We have already built some of these APIs for the Lens Protocol. It is open to anyone who wants to explore!
Our architecture employs modular components, such as data sourcing and indexing, transformation, and computing algorithms.
Components define their interfaces, over which they then interconnect. These interfaces are abstract, in that they encapsulate implementation details. Instead, the interface design tends to be driven by the kind of data served. For example, feed recommendation algorithms for the same social network share an identical output interface, such as a sorted list of posts to show to the user, with each recommended post possibly annotated with the basis for the recommendation.
Common, abstract interfaces also enable replacing one implementation with another. This is our key approach to the open compute: Developers – and possibly end users in the future – can easily swap out one compute algorithm for another to offer/consume different kinds of feed, as long as the algorithms are interface-compatible.

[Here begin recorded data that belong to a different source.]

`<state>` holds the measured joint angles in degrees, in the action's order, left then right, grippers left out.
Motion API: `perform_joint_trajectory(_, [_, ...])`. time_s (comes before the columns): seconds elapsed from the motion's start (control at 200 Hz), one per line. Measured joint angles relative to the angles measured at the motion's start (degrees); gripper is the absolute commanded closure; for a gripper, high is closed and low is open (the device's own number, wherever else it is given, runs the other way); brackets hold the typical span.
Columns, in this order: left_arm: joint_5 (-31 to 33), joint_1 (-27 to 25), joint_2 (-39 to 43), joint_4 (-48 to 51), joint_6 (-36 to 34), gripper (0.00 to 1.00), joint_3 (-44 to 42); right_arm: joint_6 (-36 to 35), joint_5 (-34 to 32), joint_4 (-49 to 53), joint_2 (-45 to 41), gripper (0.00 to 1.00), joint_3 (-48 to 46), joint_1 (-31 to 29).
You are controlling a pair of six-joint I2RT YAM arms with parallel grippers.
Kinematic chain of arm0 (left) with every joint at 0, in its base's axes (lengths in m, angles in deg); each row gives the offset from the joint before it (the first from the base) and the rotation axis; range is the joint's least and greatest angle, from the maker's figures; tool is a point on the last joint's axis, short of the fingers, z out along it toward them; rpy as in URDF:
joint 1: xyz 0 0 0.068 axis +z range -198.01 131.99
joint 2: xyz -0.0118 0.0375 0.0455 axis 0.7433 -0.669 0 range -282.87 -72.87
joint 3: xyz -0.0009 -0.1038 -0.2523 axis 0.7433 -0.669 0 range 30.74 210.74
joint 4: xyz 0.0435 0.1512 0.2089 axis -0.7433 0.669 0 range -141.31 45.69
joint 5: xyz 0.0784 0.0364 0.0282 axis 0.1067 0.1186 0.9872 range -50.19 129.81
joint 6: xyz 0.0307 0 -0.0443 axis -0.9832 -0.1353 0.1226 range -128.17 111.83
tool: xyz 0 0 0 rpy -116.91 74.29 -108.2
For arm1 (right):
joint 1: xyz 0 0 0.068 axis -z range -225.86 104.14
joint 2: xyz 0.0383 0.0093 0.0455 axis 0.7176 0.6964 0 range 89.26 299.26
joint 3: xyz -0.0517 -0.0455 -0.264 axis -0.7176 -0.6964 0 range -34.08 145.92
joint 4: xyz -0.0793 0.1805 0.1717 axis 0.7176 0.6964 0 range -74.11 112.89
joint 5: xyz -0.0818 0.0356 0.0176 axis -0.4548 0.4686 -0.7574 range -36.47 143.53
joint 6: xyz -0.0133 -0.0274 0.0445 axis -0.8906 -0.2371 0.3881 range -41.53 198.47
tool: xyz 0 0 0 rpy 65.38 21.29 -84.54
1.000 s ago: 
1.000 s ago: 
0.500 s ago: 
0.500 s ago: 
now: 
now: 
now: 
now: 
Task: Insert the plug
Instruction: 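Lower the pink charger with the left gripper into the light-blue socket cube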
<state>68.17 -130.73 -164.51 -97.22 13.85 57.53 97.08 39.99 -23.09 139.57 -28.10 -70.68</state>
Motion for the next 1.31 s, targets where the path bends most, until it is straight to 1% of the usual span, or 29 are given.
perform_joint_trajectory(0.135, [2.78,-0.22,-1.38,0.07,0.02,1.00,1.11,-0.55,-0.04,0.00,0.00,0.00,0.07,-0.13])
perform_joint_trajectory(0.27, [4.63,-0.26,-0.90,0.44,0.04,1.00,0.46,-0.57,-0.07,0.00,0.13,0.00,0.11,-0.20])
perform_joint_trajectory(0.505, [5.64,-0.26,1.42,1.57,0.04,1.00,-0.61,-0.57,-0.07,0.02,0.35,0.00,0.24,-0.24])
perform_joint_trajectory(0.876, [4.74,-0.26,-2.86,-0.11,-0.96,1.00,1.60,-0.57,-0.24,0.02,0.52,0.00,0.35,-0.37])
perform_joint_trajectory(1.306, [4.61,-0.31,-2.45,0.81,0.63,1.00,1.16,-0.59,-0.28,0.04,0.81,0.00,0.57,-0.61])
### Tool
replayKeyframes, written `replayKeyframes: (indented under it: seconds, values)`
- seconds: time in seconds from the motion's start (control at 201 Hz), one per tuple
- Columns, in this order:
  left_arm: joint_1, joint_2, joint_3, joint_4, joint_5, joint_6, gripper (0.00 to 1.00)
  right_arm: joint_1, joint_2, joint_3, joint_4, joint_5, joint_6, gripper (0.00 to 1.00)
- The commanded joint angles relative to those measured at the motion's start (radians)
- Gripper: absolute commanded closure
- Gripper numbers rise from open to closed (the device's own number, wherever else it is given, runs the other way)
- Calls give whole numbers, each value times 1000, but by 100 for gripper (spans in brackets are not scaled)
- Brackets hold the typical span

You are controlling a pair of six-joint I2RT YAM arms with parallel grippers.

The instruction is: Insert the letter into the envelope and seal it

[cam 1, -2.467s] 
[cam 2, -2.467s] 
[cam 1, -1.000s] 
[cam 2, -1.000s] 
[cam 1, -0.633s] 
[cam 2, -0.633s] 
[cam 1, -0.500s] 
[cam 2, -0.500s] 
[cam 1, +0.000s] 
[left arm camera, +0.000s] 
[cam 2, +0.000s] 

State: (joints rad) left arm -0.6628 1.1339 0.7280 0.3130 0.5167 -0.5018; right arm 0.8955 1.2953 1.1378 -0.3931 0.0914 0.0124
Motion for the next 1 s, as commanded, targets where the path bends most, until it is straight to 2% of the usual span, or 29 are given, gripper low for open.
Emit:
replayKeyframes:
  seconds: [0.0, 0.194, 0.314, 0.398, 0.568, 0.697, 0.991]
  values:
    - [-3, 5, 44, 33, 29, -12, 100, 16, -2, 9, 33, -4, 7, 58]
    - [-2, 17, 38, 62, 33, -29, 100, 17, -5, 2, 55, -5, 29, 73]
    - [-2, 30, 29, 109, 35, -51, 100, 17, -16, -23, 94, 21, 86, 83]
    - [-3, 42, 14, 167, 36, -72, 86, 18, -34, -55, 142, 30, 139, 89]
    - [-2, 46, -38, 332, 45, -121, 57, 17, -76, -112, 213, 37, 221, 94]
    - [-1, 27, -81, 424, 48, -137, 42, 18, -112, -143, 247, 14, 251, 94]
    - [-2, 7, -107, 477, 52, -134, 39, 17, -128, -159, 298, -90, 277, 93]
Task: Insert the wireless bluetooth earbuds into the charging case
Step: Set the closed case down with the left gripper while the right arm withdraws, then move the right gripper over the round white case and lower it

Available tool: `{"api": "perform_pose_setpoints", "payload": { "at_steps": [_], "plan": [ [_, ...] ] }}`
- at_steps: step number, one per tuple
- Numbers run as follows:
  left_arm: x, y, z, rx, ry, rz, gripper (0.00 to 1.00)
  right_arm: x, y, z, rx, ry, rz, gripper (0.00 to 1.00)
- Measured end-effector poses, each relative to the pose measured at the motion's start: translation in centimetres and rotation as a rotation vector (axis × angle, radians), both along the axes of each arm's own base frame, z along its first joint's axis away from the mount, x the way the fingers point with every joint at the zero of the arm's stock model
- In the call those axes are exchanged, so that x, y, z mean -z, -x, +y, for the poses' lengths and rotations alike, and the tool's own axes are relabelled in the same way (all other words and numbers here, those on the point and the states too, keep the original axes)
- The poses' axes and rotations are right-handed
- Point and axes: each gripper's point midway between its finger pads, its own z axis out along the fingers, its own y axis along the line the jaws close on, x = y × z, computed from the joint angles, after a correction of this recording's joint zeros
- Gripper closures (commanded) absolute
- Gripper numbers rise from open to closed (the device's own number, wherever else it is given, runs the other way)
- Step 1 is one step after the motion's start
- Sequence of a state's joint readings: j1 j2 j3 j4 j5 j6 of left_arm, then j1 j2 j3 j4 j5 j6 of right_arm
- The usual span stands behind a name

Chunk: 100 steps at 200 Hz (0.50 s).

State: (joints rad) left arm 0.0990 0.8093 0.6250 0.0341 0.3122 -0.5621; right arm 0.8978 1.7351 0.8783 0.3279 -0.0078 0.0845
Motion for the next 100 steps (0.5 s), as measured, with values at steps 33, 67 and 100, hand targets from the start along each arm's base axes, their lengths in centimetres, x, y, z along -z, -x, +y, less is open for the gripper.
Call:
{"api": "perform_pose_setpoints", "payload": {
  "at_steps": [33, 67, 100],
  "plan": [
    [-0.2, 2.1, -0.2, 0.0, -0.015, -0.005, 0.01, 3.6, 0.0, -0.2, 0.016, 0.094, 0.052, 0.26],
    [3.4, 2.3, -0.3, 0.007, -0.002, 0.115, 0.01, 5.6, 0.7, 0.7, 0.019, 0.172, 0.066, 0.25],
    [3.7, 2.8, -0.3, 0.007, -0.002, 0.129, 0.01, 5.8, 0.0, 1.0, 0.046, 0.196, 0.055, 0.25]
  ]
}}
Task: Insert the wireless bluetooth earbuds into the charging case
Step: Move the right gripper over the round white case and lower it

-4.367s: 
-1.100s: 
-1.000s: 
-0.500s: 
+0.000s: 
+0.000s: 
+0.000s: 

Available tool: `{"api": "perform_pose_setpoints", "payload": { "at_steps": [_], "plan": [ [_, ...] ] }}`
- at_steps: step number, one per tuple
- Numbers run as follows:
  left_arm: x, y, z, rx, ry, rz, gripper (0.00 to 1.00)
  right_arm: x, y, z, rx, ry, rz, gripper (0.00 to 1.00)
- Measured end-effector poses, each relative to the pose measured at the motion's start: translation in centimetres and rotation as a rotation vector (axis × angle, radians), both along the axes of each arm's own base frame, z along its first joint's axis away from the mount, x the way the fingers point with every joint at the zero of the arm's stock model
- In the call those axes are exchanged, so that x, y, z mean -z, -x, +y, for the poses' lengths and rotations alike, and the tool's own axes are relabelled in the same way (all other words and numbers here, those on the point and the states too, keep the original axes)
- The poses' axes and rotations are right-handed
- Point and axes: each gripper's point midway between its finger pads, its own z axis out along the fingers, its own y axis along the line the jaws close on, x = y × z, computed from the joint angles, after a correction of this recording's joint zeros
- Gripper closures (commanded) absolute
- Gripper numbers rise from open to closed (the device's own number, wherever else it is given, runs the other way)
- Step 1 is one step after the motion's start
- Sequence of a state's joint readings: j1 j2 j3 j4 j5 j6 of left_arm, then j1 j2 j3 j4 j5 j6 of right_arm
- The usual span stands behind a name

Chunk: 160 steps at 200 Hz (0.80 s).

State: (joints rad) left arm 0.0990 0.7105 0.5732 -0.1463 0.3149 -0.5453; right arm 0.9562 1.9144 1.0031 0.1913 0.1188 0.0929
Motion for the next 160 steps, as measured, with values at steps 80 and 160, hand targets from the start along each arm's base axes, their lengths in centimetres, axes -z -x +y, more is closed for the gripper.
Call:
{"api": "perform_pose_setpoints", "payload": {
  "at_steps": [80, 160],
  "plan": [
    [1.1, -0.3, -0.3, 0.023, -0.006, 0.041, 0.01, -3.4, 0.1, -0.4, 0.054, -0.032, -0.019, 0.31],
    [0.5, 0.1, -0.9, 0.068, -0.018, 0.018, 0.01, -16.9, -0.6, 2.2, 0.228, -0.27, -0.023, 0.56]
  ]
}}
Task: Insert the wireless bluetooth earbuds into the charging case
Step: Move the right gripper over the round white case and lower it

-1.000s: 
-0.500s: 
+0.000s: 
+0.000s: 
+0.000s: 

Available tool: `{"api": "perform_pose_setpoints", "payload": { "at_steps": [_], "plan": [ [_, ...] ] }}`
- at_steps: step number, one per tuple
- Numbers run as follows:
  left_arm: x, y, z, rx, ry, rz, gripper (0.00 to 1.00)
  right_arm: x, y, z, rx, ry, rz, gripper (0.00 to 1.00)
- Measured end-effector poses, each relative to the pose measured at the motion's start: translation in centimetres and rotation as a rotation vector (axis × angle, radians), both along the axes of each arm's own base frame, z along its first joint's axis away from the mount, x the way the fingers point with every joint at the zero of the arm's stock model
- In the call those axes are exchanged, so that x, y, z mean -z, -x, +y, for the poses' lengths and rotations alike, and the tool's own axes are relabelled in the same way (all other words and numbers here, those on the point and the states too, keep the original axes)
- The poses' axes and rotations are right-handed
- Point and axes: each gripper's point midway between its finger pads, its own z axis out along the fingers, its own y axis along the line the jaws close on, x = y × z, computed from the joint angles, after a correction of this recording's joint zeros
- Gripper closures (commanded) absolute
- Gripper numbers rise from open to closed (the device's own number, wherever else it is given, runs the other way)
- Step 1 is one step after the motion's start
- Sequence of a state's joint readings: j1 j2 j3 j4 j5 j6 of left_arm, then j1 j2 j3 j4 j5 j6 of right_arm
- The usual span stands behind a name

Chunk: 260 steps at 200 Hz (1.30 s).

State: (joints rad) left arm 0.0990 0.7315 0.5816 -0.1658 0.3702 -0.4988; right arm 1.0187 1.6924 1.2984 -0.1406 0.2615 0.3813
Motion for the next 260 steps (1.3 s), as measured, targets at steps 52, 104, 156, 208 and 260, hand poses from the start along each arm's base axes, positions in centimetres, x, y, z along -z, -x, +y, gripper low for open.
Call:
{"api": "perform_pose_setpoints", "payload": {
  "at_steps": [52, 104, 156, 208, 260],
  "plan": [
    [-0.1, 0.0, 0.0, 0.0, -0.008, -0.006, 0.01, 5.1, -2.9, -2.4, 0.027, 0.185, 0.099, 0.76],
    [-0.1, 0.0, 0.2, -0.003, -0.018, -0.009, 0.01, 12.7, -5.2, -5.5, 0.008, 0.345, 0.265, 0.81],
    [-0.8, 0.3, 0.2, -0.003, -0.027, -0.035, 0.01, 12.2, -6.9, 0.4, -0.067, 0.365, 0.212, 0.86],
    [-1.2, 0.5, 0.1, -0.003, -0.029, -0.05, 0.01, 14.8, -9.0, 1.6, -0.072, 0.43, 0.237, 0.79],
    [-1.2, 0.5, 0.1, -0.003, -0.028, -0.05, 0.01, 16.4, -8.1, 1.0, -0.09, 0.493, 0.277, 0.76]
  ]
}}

All our current implementations are open-source; we intend to keep it that way. Anyone can fork and enhance our implementation, to produce an incrementally improved version or even a whole new alternative version. In fact, the improvement may as well be a simple parameter tweak, so if one understands the algorithm we are using, one may be able to suggest an improvement without even writing a single line of code.
Developers building new social applications on top of these protocols don't have to bear the burden of indexing and running compute or algorithms, which involves a significant resource and operational burden. Our APIs can enable desired algorithms (weights) to power your client user experience for people and content discovery.
We at Karma3 Labs are fully on board with the new wave of unbundling social networks and are poised to help solve important trust issues as they arise. In particular, we are beginning our social network journey with rating and recommending profiles and feed content, to enable search for/discovery of trustworthy profiles and content. We do this by running transparent and verifiable algorithms on openly available, un-bundled social network data. Our work is public and open source, and we welcome anyone who wants to be on this journey together.